From the first line below to the last, reproduce the material exactly and leave out the images.

══ Given material

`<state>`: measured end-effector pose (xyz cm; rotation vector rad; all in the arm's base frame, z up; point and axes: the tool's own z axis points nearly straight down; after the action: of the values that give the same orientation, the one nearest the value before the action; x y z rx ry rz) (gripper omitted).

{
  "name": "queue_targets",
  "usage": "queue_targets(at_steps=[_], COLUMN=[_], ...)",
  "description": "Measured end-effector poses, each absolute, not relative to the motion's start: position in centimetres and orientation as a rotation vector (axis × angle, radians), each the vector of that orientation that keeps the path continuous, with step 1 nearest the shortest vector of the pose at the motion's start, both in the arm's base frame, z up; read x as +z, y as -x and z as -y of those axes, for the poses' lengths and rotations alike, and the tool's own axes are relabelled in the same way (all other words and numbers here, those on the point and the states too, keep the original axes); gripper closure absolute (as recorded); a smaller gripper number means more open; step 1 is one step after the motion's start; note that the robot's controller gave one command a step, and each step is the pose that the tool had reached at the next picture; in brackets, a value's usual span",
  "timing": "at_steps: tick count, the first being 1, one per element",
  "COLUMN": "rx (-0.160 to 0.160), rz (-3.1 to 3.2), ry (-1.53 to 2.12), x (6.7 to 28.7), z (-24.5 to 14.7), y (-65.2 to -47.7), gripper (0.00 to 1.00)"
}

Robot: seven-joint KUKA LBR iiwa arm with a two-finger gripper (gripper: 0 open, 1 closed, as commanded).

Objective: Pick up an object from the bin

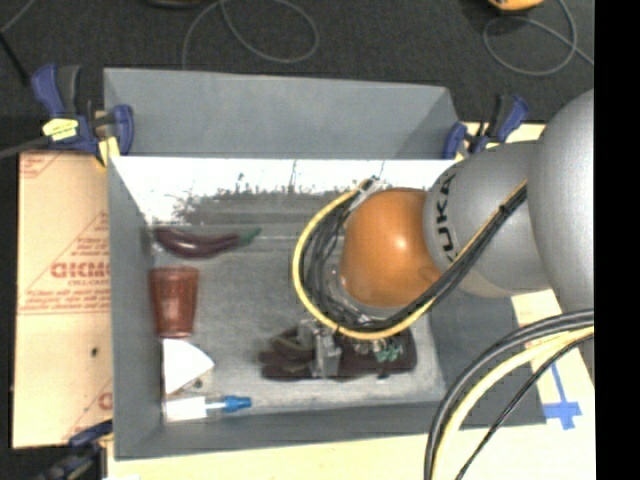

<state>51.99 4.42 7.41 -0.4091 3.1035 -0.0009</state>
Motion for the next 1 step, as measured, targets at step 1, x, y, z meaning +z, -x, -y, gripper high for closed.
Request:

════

#### Answer to this problem:
`<state>`: measured end-effector pose (xyz cm; rotation vector rad; all in the arm's base frame, z up; point and axes: the tool's own z axis points nearly straight down; after the action: of the values that give the same orientation, the one nearest the value before the action; x y z rx ry rz) (gripper omitted).

{
  "name": "queue_targets",
  "usage": "queue_targets(at_steps=[_], COLUMN=[_], ...)",
  "description": "Measured end-effector poses, each absolute, not relative to the motion's start: position in centimetres and orientation as a rotation vector (axis × angle, radians), each the vector of that orientation that keeps the path continuous, with step 1 nearest the shortest vector of the pose at the motion's start, both in the arm's base frame, z up; read x as +z, y as -x and z as -y of those axes, for the poses' lengths and rotations alike, and the tool's own axes are relabelled in the same way (all other words and numbers here, those on the point and the states too, keep the original axes); gripper closure absolute (as recorded); a smaller gripper number means more open; step 1 is one step after the motion's start; note that the robot's controller gave one command a step, and each step is the pose that the tool had reached at the next picture; in brackets, a value's usual span",
  "timing": "at_steps: tick count, the first being 1, one per element",
  "COLUMN": "rx (-0.160 to 0.160), rz (-3.1 to 3.2), ry (-1.53 to 2.12), x (6.7 to 28.7), z (-24.5 to 14.7), y (-65.2 to -47.7), gripper (0.00 to 1.00)"
}

Robot: seven-joint KUKA LBR iiwa arm with a two-finger gripper (gripper: 0 open, 1 closed, as commanded).

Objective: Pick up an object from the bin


<state>51.99 4.42 7.41 -0.4091 3.1035 -0.0009</state>
Motion for the next 1 step, as measured, targets at step 1, x, y, z meaning +z, -x, -y, gripper high for closed.
Request:

This output has been written out in full.